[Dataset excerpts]
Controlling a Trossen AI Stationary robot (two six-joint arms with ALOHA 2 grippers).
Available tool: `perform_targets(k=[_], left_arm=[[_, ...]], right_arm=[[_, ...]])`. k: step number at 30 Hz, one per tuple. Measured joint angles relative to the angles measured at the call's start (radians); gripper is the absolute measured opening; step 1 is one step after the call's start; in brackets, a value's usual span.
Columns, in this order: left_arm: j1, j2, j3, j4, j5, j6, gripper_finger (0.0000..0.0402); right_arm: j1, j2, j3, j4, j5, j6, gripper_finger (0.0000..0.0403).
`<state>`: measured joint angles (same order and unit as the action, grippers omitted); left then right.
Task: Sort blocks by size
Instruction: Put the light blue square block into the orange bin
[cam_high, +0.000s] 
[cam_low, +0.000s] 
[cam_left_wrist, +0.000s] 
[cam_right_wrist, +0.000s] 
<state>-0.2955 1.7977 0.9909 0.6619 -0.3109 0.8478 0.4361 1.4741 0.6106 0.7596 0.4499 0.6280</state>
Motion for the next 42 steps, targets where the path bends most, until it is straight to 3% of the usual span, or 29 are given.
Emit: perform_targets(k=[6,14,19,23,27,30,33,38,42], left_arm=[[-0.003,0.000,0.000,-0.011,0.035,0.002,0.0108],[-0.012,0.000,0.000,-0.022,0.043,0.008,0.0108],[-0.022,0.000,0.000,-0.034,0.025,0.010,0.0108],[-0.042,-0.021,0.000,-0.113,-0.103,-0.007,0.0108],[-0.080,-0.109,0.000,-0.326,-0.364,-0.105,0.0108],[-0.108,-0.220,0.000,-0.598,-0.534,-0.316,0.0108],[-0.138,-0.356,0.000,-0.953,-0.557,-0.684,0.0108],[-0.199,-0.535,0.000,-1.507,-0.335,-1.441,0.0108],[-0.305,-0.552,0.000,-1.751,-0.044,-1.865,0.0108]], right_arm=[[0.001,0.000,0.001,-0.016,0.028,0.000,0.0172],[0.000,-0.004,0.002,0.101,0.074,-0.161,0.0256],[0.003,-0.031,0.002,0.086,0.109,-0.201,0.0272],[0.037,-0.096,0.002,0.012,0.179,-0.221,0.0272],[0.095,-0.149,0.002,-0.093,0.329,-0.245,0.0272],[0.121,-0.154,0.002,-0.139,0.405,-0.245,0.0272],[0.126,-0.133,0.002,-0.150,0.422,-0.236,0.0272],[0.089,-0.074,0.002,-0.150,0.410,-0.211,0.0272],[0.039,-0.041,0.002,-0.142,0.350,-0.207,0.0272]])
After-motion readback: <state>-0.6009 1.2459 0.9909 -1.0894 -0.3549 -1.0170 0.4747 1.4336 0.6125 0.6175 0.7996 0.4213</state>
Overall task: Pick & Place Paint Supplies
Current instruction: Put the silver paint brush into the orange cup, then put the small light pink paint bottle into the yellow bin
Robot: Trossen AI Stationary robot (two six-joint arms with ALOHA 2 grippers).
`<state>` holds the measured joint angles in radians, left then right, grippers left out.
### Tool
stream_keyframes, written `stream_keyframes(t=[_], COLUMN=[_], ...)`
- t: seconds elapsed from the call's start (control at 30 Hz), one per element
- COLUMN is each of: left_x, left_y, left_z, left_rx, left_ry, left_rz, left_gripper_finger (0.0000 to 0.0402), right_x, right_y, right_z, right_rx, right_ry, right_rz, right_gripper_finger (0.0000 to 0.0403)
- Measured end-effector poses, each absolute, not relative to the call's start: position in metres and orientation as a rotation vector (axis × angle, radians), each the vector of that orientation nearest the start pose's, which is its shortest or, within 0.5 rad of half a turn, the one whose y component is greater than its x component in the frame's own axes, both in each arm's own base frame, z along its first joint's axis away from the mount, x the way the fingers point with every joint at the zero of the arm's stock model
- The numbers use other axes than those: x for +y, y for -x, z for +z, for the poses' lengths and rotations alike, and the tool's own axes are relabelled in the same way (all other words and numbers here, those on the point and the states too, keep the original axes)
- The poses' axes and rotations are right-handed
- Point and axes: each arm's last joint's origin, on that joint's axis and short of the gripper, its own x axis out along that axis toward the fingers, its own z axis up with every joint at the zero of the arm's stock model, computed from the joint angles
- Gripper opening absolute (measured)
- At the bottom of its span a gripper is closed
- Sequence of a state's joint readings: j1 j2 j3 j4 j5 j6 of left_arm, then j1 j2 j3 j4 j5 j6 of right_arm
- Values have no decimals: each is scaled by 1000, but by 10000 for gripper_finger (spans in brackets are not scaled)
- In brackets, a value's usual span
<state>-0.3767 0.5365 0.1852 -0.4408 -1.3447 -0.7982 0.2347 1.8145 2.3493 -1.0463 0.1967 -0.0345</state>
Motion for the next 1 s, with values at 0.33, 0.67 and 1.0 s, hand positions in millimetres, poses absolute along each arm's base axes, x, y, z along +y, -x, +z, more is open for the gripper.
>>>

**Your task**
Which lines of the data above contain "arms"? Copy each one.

**Task answer**
Controlling a Trossen AI Stationary robot (two six-joint arms with ALOHA 2 grippers).
Robot: Trossen AI Stationary robot (two six-joint arms with ALOHA 2 grippers).

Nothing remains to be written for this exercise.